O relatório citou duas autoridades dos EUA e uma terceira pessoa que foram informadas sobre o assunto por telefone. Trump chamou Netanyahu de “louco” e acusou-o de ingratidão, disseram duas fontes, acrescentando que ele interrompeu os planos de Israel de atacar Beirute.
Na segunda-feira, o presidente Trump disse que conversou com o primeiro-ministro Netanyahu e através de um representante anônimo do Hezbollah.
O primeiro-ministro Benjamin Netanyahu concordou em interromper o ataque militar a Beirute e o Hezbollah concordou que “todos os tiroteios cessarão”, disse Trump na sua plataforma Truth Social.

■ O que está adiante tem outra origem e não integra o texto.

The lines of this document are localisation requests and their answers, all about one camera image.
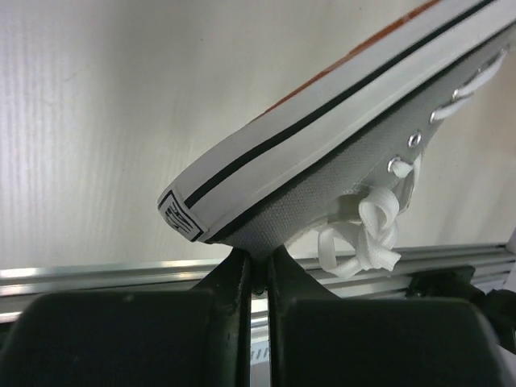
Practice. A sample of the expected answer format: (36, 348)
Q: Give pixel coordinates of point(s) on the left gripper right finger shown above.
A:
(319, 339)

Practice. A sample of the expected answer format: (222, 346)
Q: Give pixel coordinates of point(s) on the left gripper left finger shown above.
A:
(197, 337)

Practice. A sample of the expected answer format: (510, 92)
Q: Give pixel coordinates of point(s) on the grey sneaker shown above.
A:
(342, 153)

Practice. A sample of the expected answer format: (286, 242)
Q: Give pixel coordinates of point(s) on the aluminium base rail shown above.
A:
(202, 336)

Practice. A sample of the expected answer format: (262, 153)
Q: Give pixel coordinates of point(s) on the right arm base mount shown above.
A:
(498, 306)

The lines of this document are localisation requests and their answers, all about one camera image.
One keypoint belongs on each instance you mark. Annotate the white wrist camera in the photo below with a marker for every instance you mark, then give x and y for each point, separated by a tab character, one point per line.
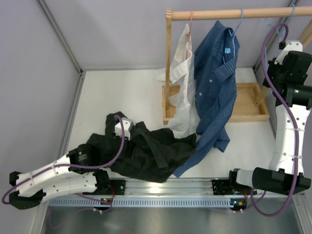
285	47
124	128

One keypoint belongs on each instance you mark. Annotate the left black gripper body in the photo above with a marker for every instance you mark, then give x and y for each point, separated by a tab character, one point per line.
130	142

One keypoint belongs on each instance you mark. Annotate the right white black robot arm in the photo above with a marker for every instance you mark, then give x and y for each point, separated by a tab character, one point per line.
288	75

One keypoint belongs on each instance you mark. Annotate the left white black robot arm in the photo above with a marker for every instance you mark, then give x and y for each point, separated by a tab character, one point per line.
80	171

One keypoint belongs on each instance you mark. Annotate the blue hanger holding shirt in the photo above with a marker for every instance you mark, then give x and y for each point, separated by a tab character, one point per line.
236	46

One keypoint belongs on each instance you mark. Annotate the aluminium frame post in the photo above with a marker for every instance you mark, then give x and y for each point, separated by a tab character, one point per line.
274	36
51	20

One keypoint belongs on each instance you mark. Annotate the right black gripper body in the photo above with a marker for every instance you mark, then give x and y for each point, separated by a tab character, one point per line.
275	74

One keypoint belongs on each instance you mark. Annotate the grey slotted cable duct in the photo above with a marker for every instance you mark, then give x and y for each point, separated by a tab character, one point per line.
170	202

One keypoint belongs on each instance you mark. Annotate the blue checked shirt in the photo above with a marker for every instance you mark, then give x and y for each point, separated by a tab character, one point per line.
215	93

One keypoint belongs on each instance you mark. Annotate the right aluminium frame post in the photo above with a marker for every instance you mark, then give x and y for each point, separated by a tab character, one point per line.
274	36

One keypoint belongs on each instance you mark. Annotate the blue wire hanger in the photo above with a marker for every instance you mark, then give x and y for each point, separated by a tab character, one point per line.
280	33

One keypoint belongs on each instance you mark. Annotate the wooden clothes rack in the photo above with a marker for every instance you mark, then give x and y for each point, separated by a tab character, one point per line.
249	105

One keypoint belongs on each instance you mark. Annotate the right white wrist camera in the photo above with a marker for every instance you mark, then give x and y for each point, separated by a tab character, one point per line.
285	47

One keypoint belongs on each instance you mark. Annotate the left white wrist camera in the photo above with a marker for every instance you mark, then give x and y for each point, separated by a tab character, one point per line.
124	128

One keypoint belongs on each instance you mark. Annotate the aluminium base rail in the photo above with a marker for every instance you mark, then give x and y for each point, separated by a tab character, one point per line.
170	186

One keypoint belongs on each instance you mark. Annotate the pink wire hanger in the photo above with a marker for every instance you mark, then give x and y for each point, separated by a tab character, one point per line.
189	35

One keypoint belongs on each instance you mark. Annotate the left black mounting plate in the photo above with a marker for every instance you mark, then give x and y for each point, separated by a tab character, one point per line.
119	186

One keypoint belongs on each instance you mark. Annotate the left aluminium frame post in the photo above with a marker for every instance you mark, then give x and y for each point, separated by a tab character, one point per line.
51	20

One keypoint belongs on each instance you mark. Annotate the black pinstripe shirt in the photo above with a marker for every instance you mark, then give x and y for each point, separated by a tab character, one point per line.
149	155

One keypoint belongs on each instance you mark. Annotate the white shirt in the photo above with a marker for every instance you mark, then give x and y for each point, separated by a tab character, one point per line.
182	74

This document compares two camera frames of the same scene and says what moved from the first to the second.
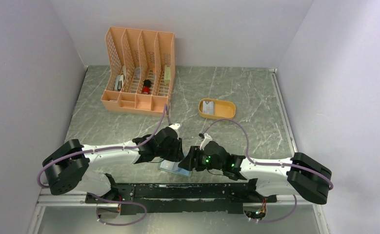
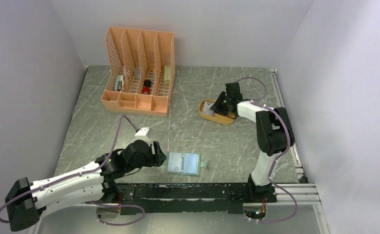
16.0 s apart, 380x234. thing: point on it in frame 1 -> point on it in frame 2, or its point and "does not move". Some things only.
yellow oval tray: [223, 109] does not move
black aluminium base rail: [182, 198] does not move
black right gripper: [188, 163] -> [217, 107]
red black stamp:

Os comentários do presidente Trump foram feitos depois que a agência de notícias iraniana Tasnim informou que o governo iraniano suspendeu as negociações com mediadores em protesto contra a escalada de ataques de Israel ao Hezbollah no Líbano.
O presidente Trump disse inicialmente que não sabia se o Irã havia suspendido as negociações. Depois, ele disse à CNBC que não se importava se as negociações terminassem. Mas pouco depois, agiu rapidamente para acalmar as preocupações iranianas sobre a invasão do Líbano por Israel.
De acordo com Axios, o presidente Trump disse ao primeiro-ministro Netanyahu por telefone que prosseguir com a sua ameaça de bombardear Beirute isolaria ainda mais Israel em todo o mundo.
Duas das fontes disseram que o presidente dos EUA também “ajudou a manter o primeiro-ministro Netanyahu fora da prisão”, informou o jornal, referindo-se ao apoio de Netanyahu ao presidente durante o seu julgamento por corrupção.
“Resumindo as observações do presidente Trump ao primeiro-ministro Netanyahu, o funcionário dos EUA disse: ‘Você é louco. Se não fosse por mim, você estaria na prisão. Vou lhe poupar essa merda. Agora todo mundo te odeia. Todo mundo odeia Israel por causa disso'”, disse o relatório.
O jornal também disse que Trump estava “furioso” e a certa altura gritou para Netanyahu: “O que você está fazendo?”
“Outro funcionário dos EUA disse que o presidente Trump está preocupado com o fato de Israel ter matado tantos civis no Líbano e se opõe à destruição de edifícios por Israel para remover um comandante do Hezbollah”, informou Axios.
Acrescentou: “Um funcionário disse que esta foi uma das piores ligações com o Sr. Netanyahu desde que o Sr. Trump voltou ao cargo”.
Entretanto, o Gabinete do Primeiro-Ministro israelita anunciou que, após o telefonema, Netanyahu disse a Trump que o Hezbollah atacaria Tel Aviv e Beirute “se não parassem de disparar contra as nossas cidades e pessoas”.
Ele também disse que Israel continuaria as suas operações militares no sul do Líbano, com as forças terrestres avançando em direção ao rio Zahrani, a incursão mais profunda no Líbano em 25 anos.
No entanto, Axios, citando autoridades dos EUA, informou que o presidente Trump “apressou” o primeiro-ministro Benjamin Netanyahu durante a conversa telefônica.
“O Sr. Bibi disse: ‘Ok, ok, certifique-se de que tudo corra bem'”, informou o jornal, acrescentando que o gabinete do primeiro-ministro Netanyahu não respondeu a um pedido de comentário e Netanyahu não comentou o relatório.